Putin Condemns EU Resolution Stating Nazi-Soviet 1939 Pact 'Paved Way' For WWII
Russia has criticized a resolution agreed by the European Union that states that the 1939 nonaggression pact between the Soviet Union and Nazi Germany "paved the way for the outbreak of World War II."
On September 20, Russia's Foreign Ministry labeled the European Parliament resolution as “politicized revisionism”.
The ministry protested that the text did not mention the Western powers' 1938 Munich Agreement that led to Nazi Germany's incursion into Czechoslovakia.
"The European Parliament marked yet another outrageous attempt to equate Nazi Germany - the aggressor country - and the Soviet Union, whose peoples, at the cost of huge sacrifices, liberated Europe from fascism," the Foreign Ministry said in a statement.

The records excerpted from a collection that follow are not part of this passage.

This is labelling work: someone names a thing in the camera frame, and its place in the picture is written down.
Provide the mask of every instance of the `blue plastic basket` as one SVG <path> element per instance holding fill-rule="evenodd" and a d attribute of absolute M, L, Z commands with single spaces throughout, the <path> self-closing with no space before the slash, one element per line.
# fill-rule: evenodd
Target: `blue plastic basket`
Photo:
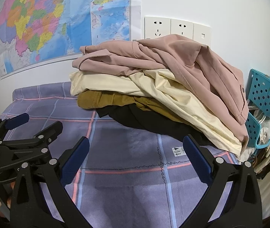
<path fill-rule="evenodd" d="M 251 100 L 264 114 L 270 117 L 270 77 L 251 69 L 250 78 L 252 79 L 250 92 L 248 95 Z"/>
<path fill-rule="evenodd" d="M 270 145 L 270 140 L 265 145 L 258 144 L 261 125 L 258 123 L 256 118 L 251 113 L 248 114 L 248 118 L 245 125 L 249 135 L 248 147 L 255 147 L 257 149 L 262 149 Z"/>

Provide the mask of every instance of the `map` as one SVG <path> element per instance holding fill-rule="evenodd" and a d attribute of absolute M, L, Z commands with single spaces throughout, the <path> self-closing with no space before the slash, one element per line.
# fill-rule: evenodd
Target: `map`
<path fill-rule="evenodd" d="M 0 0 L 0 76 L 129 40 L 130 0 Z"/>
<path fill-rule="evenodd" d="M 91 3 L 92 44 L 129 40 L 129 0 L 94 0 Z"/>

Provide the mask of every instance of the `electrical outlet panel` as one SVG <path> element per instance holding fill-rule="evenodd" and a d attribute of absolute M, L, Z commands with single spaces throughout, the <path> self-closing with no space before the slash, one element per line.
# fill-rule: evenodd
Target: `electrical outlet panel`
<path fill-rule="evenodd" d="M 157 39 L 170 34 L 171 20 L 169 18 L 145 17 L 144 38 Z"/>
<path fill-rule="evenodd" d="M 211 46 L 211 28 L 208 26 L 194 24 L 193 40 Z"/>
<path fill-rule="evenodd" d="M 178 34 L 193 39 L 193 27 L 193 22 L 171 19 L 171 34 Z"/>

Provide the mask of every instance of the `bed sheet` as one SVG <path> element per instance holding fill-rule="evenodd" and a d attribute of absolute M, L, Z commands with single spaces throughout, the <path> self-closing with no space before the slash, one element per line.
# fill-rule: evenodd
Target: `bed sheet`
<path fill-rule="evenodd" d="M 55 121 L 63 132 L 49 145 L 53 158 L 72 148 L 81 136 L 90 141 L 90 152 L 73 182 L 69 196 L 94 228 L 178 228 L 204 194 L 186 155 L 175 157 L 172 148 L 182 143 L 166 135 L 127 128 L 95 110 L 77 106 L 70 82 L 25 87 L 13 92 L 13 103 L 1 118 L 28 113 L 28 123 L 9 131 L 6 140 L 31 138 Z M 233 154 L 207 147 L 215 156 L 236 163 Z M 62 220 L 48 189 L 41 184 L 53 217 Z M 231 184 L 227 183 L 211 220 L 224 207 Z"/>

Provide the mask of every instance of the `blue gripper pad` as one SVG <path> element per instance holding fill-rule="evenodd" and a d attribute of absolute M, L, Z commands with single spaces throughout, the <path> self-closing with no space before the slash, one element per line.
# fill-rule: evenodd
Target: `blue gripper pad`
<path fill-rule="evenodd" d="M 208 160 L 205 158 L 205 156 L 202 154 L 202 151 L 207 150 L 209 154 L 211 153 L 206 148 L 198 148 L 199 145 L 197 145 L 197 143 L 194 142 L 193 140 L 194 139 L 192 139 L 188 135 L 184 137 L 183 147 L 184 147 L 185 153 L 188 156 L 201 182 L 209 185 L 213 181 L 212 166 L 210 165 Z"/>
<path fill-rule="evenodd" d="M 11 119 L 8 119 L 5 123 L 5 128 L 8 130 L 12 130 L 27 123 L 29 120 L 30 116 L 28 115 L 28 113 L 23 113 L 19 116 L 15 116 Z"/>
<path fill-rule="evenodd" d="M 63 163 L 61 167 L 60 182 L 63 186 L 70 184 L 83 161 L 85 160 L 90 149 L 90 142 L 88 138 L 82 137 L 77 144 L 72 148 L 64 151 L 60 156 L 59 162 Z"/>

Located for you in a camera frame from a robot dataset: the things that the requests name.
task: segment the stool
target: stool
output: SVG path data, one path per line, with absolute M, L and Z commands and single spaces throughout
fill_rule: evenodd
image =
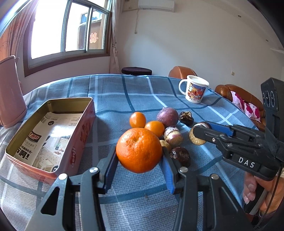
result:
M 141 67 L 124 67 L 121 72 L 126 75 L 152 75 L 152 70 Z

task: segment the red window decoration
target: red window decoration
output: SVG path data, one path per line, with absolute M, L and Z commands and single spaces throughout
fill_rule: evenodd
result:
M 97 37 L 97 33 L 91 33 L 90 35 L 90 43 L 95 43 L 99 38 Z

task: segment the mug
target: mug
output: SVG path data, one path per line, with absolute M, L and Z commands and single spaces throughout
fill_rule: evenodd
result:
M 182 91 L 180 86 L 183 82 L 187 82 L 186 91 Z M 209 86 L 209 83 L 198 76 L 188 75 L 186 79 L 183 79 L 178 84 L 179 91 L 185 95 L 185 98 L 194 103 L 198 104 L 201 102 L 206 88 Z

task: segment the window
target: window
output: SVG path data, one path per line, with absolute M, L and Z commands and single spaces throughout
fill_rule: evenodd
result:
M 111 0 L 39 0 L 24 38 L 24 70 L 109 55 Z

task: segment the pink floral cushion
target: pink floral cushion
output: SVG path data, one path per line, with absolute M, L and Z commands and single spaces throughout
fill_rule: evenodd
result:
M 243 99 L 234 91 L 231 91 L 231 94 L 233 96 L 233 104 L 235 104 L 237 108 L 245 113 L 250 119 L 255 119 L 260 122 L 259 110 L 255 105 L 244 102 Z

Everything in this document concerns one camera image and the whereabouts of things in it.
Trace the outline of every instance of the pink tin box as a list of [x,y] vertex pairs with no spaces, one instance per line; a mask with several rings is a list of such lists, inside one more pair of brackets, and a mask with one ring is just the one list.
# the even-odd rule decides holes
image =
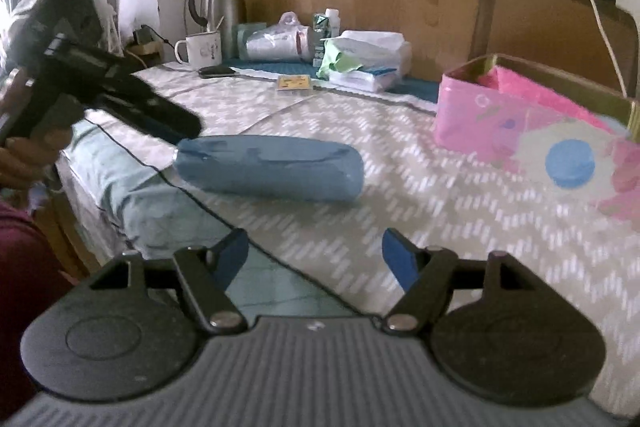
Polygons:
[[[630,139],[584,111],[572,118],[477,82],[501,66],[552,88],[592,115],[626,127]],[[564,71],[504,55],[476,58],[445,73],[440,84],[436,143],[516,172],[630,220],[640,232],[640,108],[635,100]]]

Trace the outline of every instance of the gray plastic base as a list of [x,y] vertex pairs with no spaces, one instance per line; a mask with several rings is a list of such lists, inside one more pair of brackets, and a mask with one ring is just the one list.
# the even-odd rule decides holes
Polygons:
[[413,338],[368,318],[265,317],[215,337],[168,386],[114,404],[41,393],[7,426],[29,427],[617,427],[585,398],[515,409],[470,395]]

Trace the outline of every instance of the bed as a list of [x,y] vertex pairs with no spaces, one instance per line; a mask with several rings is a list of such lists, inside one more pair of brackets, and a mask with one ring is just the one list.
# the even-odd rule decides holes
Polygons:
[[[351,144],[364,159],[365,188],[352,205],[207,194],[177,176],[174,148],[92,112],[76,125],[58,170],[102,263],[126,248],[164,257],[185,245],[210,245],[230,223],[255,242],[228,291],[249,317],[385,314],[402,294],[382,260],[387,227],[420,246],[441,245],[467,259],[507,250],[604,334],[607,362],[592,399],[615,414],[636,412],[640,237],[627,223],[569,197],[559,200],[473,156],[437,148],[435,107],[412,96],[319,89],[311,97],[282,98],[268,78],[203,80],[176,64],[140,76],[197,111],[204,135],[275,134]],[[475,298],[477,292],[456,293],[452,306]]]

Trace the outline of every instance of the smartphone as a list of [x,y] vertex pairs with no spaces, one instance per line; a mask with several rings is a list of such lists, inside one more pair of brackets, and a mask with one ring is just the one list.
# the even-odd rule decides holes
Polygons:
[[226,66],[206,66],[198,70],[200,78],[216,78],[219,76],[236,76],[236,72]]

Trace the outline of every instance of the mug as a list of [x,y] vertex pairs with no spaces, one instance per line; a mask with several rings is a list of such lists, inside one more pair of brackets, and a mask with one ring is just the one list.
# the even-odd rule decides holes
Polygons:
[[[187,46],[188,62],[178,55],[178,46],[185,43]],[[182,41],[177,41],[174,46],[175,59],[181,64],[187,64],[194,70],[206,66],[219,66],[222,63],[222,51],[220,49],[220,33],[206,32],[189,35]]]

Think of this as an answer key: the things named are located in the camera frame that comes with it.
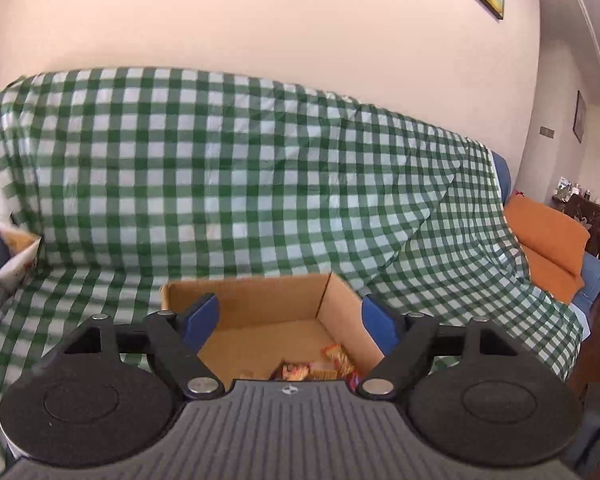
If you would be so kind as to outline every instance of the orange cushion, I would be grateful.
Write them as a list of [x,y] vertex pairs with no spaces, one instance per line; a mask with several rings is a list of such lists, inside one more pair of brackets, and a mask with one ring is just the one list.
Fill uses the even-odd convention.
[[547,291],[556,300],[571,303],[576,293],[584,286],[582,276],[573,276],[525,245],[522,245],[522,250],[529,263],[532,283]]
[[507,223],[521,244],[533,249],[573,276],[582,270],[589,231],[573,218],[522,195],[504,208]]

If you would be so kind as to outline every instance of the cardboard box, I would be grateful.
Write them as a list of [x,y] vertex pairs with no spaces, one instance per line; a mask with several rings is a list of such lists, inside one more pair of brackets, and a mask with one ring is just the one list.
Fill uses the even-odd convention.
[[218,297],[220,321],[198,355],[226,388],[266,380],[282,360],[325,360],[321,350],[334,343],[362,376],[383,358],[362,325],[362,300],[335,274],[171,282],[162,309],[182,312],[208,293]]

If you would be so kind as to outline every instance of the snack package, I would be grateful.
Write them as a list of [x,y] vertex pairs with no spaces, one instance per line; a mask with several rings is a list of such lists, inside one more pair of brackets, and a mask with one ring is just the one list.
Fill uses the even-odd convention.
[[356,389],[360,382],[360,375],[356,371],[356,367],[347,355],[347,352],[341,344],[335,344],[323,348],[322,352],[333,362],[338,370],[338,377],[344,378],[352,390]]
[[269,380],[275,381],[329,381],[339,378],[333,363],[290,363],[282,361]]
[[309,363],[288,363],[282,361],[273,370],[269,380],[275,381],[304,381],[309,375]]

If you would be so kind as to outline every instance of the green checkered tablecloth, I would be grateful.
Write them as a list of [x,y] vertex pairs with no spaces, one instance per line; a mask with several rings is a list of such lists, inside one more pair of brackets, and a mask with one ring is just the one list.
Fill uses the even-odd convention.
[[[330,92],[154,68],[22,79],[0,93],[0,183],[43,238],[0,313],[0,393],[88,316],[140,320],[183,276],[333,270],[401,312],[491,317],[562,378],[580,343],[529,282],[491,153]],[[0,434],[0,471],[5,455]]]

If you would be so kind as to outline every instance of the green and white gingham cloth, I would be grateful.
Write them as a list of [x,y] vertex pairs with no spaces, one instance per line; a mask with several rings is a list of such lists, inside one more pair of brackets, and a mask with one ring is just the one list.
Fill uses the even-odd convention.
[[0,394],[87,317],[141,320],[181,277],[333,270],[400,312],[491,317],[562,378],[577,354],[491,153],[347,97],[175,69],[21,79],[0,93],[0,183],[43,239],[0,313]]

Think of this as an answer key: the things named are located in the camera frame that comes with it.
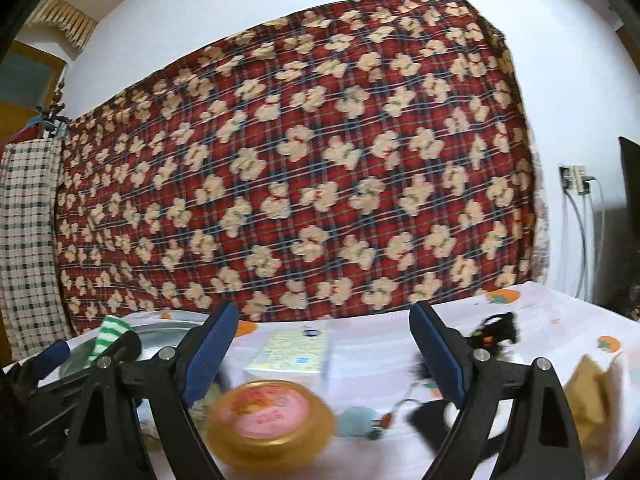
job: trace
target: green striped sock
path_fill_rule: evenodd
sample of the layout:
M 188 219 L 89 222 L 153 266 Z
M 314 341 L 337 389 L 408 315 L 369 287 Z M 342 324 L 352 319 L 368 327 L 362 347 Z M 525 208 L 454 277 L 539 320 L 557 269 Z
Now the green striped sock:
M 126 321 L 116 316 L 105 317 L 98 329 L 98 337 L 95 338 L 94 351 L 87 358 L 85 368 L 93 363 L 98 355 L 111 346 L 127 330 L 131 330 L 131 325 Z

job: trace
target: television
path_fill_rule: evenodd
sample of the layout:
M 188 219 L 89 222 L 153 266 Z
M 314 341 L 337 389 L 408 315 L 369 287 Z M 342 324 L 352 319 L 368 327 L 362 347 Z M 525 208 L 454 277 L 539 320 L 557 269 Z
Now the television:
M 618 137 L 622 171 L 625 175 L 626 208 L 636 240 L 640 240 L 640 145 Z

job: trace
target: tissue box
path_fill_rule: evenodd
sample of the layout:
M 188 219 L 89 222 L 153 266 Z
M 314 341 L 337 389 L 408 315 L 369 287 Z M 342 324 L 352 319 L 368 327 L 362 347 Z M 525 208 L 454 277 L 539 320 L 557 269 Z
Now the tissue box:
M 329 359 L 325 330 L 278 330 L 245 368 L 248 381 L 282 379 L 322 393 Z

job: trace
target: wall outlet
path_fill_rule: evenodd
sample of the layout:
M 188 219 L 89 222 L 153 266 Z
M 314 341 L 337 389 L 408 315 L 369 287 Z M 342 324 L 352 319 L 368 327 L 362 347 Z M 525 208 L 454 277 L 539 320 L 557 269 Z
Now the wall outlet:
M 565 190 L 574 188 L 574 173 L 570 166 L 558 166 L 560 173 L 560 187 Z
M 585 194 L 583 177 L 587 175 L 587 172 L 585 171 L 584 166 L 572 166 L 571 172 L 573 174 L 572 180 L 574 181 L 575 189 L 578 191 L 578 194 Z

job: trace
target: silver bolt
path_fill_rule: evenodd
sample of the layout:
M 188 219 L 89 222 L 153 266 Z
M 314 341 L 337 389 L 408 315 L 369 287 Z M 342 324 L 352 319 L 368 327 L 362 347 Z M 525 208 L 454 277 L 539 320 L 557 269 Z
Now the silver bolt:
M 549 359 L 541 357 L 539 359 L 536 359 L 536 364 L 541 370 L 551 370 L 551 362 L 549 361 Z
M 98 359 L 95 364 L 98 368 L 102 368 L 104 370 L 105 368 L 109 368 L 111 366 L 111 358 L 108 355 L 105 355 L 104 357 Z
M 162 359 L 162 361 L 168 361 L 172 359 L 175 355 L 175 348 L 172 346 L 165 346 L 161 348 L 158 352 L 158 357 Z
M 484 363 L 491 358 L 491 354 L 489 354 L 489 352 L 487 352 L 484 348 L 476 348 L 474 350 L 474 357 L 476 358 L 476 360 Z

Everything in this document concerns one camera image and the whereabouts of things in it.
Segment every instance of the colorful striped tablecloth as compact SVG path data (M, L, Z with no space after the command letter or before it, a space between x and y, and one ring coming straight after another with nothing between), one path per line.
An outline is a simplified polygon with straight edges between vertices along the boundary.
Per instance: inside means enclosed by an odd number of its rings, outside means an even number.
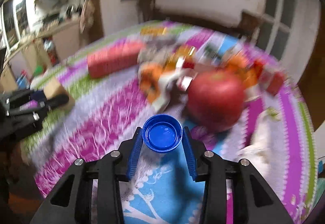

The world this year marked the 80th anniversary of the settlement, known as the Molotov-Ribbentrop Pact, in which Nazi Germany and the Soviet Union settled to divide up Central and Eastern Europe.
The EU resolution said the pact set out to divide Europe "between the two totalitarian regimes” of Nazi Germany and the Soviet Union.
The Nazis ultimately defected from the pact with their surprise invasion of the Soviet Union in June 1941.
"They are very nearly blaming the Soviet Union, alongside Nazi Germany, for causing the Second World War," Putin said. "As if they have forgotten who attacked Poland on September 1, 1939, and the Soviet Union on June 22, 1941.”
The Russian President also deemed the newly admitted resolution of the EU as a “shameless lie” which is “unfounded” on anything substantial.